◆ **Work item**
Quote the material below exactly as written, from the first line to the line that holds "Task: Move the", endpoints included.

◆ **Raw data**
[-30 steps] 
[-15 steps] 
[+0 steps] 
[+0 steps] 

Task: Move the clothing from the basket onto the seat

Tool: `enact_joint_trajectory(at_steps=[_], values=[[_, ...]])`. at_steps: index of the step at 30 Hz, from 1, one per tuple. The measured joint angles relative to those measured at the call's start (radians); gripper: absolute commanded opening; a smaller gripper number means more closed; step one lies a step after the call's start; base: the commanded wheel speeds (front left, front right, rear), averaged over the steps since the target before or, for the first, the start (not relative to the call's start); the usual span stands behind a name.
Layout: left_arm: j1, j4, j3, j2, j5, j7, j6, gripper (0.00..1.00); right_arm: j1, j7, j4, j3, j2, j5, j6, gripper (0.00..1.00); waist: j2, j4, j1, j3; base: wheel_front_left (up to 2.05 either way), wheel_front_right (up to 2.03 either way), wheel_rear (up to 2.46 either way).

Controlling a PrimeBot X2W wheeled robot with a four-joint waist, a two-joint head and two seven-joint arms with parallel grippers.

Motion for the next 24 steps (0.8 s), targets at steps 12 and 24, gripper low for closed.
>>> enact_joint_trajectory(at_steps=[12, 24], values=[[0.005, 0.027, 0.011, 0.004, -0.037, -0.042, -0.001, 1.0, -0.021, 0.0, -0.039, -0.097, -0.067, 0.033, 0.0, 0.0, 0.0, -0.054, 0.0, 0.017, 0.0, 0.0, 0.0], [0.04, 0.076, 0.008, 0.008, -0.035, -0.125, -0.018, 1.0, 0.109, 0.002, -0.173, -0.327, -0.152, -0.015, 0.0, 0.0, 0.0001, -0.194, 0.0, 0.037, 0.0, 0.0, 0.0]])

◆ **Solution to this task**
[-30 steps] 
[-15 steps] 
[+0 steps] 
[+0 steps] 

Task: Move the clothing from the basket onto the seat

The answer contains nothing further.